The Lucia Mar Unified School District marketing and communications coordinator said in an email to The Tribune that those two books are in the school’s library.

PEN America, a free speech advocacy group, has called both books some of the most likely to be banned in U.S. schools in an April 2023 report.

Powell said she hoped students who believed they were being subjected to the type of indoctrination she described would feel comfortable voicing their views.

“(Some students) feel like they’re being oppressed and bullied because they’re gonna get not be able to get in college if they do anything that might ruffle any feathers of a boy, basically, in the girls’ locker rooms,” Powell said. “They don’t feel like they have any power to stand up against that.”

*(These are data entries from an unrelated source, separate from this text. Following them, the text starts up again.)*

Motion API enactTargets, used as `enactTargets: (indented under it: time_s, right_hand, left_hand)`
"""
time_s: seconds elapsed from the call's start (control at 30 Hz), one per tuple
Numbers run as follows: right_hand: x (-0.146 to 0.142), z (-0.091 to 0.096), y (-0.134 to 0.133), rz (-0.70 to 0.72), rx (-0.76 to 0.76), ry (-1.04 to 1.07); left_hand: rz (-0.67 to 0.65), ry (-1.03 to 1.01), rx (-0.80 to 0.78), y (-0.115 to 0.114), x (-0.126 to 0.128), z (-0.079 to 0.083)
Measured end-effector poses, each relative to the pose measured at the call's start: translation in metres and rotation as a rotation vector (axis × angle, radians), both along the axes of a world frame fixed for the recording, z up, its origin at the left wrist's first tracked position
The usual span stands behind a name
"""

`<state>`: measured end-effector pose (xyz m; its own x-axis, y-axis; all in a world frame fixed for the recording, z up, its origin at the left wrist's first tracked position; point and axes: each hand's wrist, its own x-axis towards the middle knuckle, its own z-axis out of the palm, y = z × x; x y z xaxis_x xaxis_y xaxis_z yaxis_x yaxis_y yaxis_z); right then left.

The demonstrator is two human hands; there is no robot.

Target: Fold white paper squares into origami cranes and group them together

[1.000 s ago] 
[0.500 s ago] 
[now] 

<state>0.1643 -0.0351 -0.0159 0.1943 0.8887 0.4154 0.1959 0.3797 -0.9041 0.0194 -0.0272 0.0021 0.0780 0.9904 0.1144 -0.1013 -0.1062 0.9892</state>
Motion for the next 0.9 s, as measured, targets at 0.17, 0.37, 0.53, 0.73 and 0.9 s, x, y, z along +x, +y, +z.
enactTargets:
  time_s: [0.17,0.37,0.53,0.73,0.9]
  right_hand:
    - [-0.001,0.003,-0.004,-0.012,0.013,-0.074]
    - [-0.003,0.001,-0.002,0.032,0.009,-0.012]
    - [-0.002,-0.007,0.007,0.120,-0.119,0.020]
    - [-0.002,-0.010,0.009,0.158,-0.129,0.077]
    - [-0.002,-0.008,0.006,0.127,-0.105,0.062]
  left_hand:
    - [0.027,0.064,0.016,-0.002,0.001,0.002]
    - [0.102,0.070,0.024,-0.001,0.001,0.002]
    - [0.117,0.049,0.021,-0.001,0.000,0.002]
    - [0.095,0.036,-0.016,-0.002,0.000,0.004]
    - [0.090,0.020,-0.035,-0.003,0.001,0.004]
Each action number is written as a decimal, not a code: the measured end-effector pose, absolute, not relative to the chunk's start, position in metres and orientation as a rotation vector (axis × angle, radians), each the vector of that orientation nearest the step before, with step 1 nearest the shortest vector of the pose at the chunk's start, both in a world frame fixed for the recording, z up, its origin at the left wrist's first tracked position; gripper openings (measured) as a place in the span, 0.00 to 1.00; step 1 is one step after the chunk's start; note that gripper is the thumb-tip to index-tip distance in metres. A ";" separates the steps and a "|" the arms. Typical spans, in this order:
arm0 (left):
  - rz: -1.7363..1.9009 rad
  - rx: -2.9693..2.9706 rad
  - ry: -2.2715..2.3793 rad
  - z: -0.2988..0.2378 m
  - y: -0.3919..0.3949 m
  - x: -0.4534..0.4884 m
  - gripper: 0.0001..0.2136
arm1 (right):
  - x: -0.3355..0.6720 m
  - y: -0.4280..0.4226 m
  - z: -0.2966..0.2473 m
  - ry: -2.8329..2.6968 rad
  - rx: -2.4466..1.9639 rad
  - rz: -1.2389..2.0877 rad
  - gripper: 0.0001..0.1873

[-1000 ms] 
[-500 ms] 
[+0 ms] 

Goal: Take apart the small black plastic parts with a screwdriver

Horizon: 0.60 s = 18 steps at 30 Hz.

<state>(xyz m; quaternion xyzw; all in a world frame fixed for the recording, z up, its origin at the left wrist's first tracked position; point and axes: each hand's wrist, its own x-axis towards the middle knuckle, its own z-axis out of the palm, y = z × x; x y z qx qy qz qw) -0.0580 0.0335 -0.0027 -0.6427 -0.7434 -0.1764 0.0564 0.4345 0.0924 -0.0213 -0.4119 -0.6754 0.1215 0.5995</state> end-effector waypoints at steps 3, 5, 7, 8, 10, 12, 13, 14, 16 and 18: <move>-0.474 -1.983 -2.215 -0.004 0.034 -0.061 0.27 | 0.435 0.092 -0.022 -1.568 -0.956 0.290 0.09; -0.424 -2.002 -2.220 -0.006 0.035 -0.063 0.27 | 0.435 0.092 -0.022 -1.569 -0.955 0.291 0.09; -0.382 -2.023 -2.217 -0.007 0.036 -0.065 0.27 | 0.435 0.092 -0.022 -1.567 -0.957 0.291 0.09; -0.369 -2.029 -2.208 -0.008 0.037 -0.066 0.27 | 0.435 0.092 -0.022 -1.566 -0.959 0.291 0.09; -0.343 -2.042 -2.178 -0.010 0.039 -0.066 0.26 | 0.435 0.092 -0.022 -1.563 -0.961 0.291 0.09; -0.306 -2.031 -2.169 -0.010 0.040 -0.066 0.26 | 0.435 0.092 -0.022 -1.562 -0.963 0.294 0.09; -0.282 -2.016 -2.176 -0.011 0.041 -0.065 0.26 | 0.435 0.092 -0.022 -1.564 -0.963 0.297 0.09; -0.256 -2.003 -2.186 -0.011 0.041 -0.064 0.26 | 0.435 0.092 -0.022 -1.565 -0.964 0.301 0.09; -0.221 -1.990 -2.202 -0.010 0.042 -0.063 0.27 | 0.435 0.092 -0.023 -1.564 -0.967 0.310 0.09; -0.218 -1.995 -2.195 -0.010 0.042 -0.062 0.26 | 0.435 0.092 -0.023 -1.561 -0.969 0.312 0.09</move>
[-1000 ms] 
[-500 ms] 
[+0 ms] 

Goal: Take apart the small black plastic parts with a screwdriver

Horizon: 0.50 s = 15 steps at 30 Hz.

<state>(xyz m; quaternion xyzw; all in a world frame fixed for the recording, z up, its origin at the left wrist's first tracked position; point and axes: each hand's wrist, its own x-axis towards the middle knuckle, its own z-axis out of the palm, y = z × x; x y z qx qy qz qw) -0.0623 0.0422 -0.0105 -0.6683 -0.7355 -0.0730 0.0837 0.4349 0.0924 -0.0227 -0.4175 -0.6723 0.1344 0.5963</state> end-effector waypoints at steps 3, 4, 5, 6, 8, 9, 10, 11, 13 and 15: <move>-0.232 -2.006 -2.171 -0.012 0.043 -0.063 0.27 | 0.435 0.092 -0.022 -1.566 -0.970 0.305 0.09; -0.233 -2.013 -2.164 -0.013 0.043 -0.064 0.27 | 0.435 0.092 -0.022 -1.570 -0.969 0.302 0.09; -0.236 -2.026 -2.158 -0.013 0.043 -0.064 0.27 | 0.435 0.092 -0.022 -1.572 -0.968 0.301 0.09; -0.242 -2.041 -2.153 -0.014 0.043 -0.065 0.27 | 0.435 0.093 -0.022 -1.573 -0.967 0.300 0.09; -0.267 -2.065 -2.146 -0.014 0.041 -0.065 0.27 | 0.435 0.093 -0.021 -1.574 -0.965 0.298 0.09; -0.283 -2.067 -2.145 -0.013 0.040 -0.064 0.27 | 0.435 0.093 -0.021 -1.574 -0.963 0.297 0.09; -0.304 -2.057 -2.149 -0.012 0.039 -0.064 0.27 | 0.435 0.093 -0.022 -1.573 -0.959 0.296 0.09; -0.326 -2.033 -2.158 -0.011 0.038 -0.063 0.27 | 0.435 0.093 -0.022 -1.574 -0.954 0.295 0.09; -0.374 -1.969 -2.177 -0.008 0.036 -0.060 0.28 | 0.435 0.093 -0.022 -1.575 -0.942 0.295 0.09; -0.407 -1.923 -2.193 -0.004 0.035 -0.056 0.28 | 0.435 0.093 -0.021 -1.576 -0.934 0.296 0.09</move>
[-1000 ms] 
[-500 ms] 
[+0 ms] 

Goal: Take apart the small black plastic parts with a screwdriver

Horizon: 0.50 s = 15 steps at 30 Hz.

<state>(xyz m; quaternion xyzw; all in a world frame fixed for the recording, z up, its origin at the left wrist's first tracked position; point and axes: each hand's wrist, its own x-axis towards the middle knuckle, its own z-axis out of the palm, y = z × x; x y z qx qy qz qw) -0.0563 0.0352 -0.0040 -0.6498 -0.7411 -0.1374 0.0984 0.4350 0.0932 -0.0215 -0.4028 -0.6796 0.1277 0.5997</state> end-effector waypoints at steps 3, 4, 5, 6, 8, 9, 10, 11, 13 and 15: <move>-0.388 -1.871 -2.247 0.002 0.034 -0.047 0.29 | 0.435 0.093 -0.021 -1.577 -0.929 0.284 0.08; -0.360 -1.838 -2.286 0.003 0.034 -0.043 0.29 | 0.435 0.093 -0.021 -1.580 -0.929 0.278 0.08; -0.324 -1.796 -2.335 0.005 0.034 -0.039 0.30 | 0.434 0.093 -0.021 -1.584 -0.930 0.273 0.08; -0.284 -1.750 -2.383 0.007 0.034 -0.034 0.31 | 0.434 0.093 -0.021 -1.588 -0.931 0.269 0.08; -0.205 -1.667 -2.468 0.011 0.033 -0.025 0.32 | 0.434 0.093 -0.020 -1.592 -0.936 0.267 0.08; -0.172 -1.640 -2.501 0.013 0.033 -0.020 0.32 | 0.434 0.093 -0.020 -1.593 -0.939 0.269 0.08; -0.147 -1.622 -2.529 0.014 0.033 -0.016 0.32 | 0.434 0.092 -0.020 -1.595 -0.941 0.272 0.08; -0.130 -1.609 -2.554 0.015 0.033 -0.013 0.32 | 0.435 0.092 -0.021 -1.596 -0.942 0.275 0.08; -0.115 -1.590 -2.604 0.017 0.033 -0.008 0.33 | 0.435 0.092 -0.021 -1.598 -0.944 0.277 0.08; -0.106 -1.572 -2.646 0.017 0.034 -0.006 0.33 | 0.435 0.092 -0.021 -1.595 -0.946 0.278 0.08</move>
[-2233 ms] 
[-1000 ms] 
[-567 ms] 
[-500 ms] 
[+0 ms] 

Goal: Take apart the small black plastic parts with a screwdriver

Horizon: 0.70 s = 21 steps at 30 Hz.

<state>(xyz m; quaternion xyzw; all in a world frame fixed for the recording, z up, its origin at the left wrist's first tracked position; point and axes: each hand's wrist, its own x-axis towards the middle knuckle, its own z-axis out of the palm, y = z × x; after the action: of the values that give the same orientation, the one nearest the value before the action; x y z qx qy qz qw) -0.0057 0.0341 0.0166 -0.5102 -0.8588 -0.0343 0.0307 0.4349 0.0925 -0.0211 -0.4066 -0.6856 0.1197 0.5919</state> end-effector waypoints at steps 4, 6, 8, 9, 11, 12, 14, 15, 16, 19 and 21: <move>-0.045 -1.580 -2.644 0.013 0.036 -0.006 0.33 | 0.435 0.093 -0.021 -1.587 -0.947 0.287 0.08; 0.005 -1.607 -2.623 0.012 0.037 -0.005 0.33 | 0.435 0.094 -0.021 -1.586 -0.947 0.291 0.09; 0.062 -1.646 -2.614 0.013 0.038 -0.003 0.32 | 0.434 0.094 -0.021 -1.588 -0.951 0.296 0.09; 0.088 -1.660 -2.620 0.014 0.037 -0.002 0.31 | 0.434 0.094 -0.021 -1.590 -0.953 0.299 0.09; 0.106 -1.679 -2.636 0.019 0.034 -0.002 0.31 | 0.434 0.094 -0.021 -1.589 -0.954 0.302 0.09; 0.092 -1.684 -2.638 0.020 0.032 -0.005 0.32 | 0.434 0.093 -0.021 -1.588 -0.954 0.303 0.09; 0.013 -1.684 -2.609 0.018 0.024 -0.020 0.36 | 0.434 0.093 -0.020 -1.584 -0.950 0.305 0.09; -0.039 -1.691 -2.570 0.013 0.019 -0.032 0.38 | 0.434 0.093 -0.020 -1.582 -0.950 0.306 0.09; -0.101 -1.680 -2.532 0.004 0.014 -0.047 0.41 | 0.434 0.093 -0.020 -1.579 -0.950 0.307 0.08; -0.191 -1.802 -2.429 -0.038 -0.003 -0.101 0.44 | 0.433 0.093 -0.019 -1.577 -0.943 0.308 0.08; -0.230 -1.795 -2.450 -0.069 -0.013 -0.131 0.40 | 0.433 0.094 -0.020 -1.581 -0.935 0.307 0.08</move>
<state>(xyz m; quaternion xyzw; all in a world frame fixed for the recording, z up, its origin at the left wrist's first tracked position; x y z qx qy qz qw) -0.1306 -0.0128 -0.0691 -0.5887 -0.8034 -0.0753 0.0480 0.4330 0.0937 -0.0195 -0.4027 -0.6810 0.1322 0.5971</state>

A protest promoted by Moms for Liberty was held at the corner of Valley Road and Fair Oaks Avenue on Dec. 6, 2023. They were met with a group of counter protesters supporting the LBGTQ community.
A protest promoted by Moms for Liberty was held at the corner of Valley Road and Fair Oaks Avenue on Dec. 6, 2023. They were met with a group of counter protesters supporting the LBGTQ community.

Counter protesters: ‘It’s not like this is an actual serious problem’

Schmidt said they were surprised to see community members who aren’t affiliated with the school or its students making comments on what students learn and how they express themselves.

“Gaea Powell herself has nothing to do with the school — she isn’t former faculty, current faculty, a parent — she’s just a mayoral candidate who admittedly believes that something is going wrong here,” Schmidt said. “She’s kind of sticking her nose where it doesn’t concern her.”

Student counter protesters such as senior Emilija Miskovic said the protesters’ concerns were out of touch with the daily reality of being a student at Arroyo Grande High School.

Miskovic said if anything, transgender students often face misgendering and anti-LBGTQ+ rhetoric from peers and teachers.

“We’ve never talked about trans and gay people (in class) once,” Miskovic said. “I think we might have mentioned it in one of our classes once because it was American history class and we were talking about Stonewall.”

Senior and counter protest organizer Ethan Barnes said it was important to oppose the protest because transgender people have a right exist and express themselves free from harassment.

Barnes said compared to the shouting matches and toxic atmosphere at school board meetings that have become synonymous with movements like Moms for Liberty, a civil protest was “probably the most appropriate way” for the protesters to express their views.

“You should be able to identify however you want to,” Barnes said. “It’s not like this is an actual serious problem. It’s just a cultural war used by some people at the expense of others.”